3D Print Living Ink Could Revolutionize Healthcare and Industry Applications

Picture of Anne Freier
by Anne Freier
Dec 4, 2017

Researchers have produced a special type of ink made from living bacteria which can be used for 3D printing applications.

Until recently, most of the materials used for 3D printing were either plastics or metals. That’s about to change thanks to new research by the ETH Zurich Laboratory for Complex Materials, which has developed a 3D printing platform that can incorporate living matter.

Led by Professor André Studart, the team has created 3D print ink which contains bacterial products.

Depending on the type of bacteria used, the outcome of the print can be modified. As an example, the group has been experimenting with the Pseudomonas putida bacterial species, which has already been used in the chemical industries to break down phenol, a toxic chemical.

At the same time, the Acetobacter xylinum bacteria has been shown to excrete pain-relieving nano-cellulose that could be used to treat burn wounds. Given the soothing and pain-relieving properties of the cellulose opens up a whole range of potential applications; and because it is a natural material, human bodies are also less likely to reject it.
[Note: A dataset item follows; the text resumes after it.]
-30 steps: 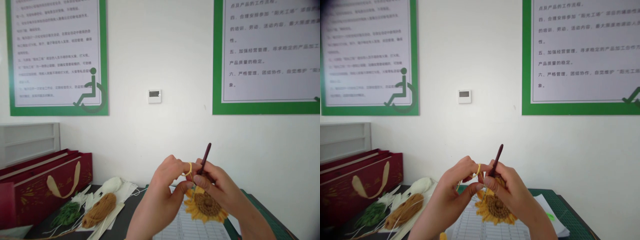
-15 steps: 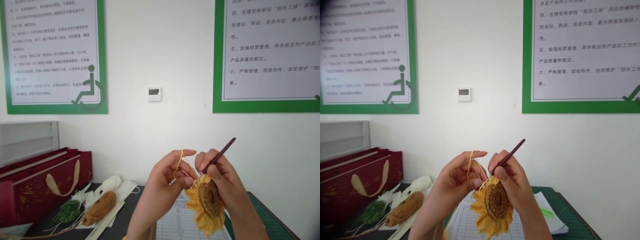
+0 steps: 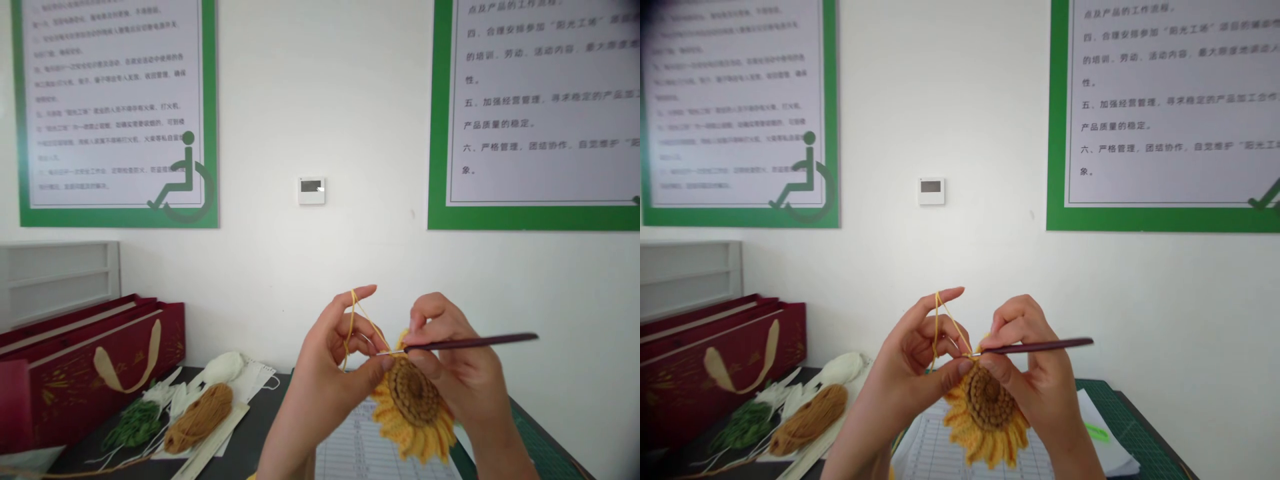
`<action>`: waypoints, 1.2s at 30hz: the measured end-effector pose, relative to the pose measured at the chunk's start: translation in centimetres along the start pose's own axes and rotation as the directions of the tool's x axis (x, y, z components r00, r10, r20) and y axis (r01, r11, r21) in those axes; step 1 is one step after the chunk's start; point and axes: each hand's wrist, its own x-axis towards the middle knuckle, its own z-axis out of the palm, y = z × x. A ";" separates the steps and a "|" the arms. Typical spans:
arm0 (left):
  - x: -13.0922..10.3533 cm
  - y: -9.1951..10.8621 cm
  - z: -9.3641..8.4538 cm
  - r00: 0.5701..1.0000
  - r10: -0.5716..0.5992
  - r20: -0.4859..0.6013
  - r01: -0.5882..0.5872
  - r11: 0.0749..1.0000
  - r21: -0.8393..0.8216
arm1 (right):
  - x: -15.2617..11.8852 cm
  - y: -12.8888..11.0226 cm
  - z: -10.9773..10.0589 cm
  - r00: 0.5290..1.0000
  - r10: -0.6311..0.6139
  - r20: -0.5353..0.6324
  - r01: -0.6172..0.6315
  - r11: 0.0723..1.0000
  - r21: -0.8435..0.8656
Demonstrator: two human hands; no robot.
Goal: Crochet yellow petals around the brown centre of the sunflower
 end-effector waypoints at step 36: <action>-1.5 -0.2 5.0 0.836 0.394 -0.383 -0.208 0.871 0.445 | -1.0 -0.8 5.0 0.660 0.751 0.011 -0.400 0.340 0.851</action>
3D Printable Inks Are  Useful for Wound Patches and Other Medical Applications

As part of the 3D printing procedure, the bacterial culture media is mixed with a biocompatible hydrogel to offer enhanced structural support. The hydrogel consists of hyaluronic acid, long-chain sugar molecules as well as pyrogenic silica. Once mixed together, a wide variety of shapes can be printed.

The researchers explained that the real challenge was to get the ink to flow in a particular way to reach the printer nozzle. Bacterial cellulose is produced when bacteria are in movement, which means that they have to remain mobile as part of the ink in order for us to benefit from their cellulose-producing capabilities. If the ink is too thick, the bacteria are essentially immobilized.

The new ink is called “Flink” which stands for “functional living ink” (and also means “quick” in German). For now, the scientists assume that the bacteria will be able to survive within the printed structures for quite some time, although more extensive testing is required to determine duration and durability of the new materials.

3D printing using bacteria-based hydrogels is still in its infancy. However, the additive method offers tremendous potential for healthcare and industrial applications, including biofilm formation and research into degradation processes. 3D printed bio-sensors containing certain bacteria could also uncover toxins in drinking water or help filter chemical or oil spills.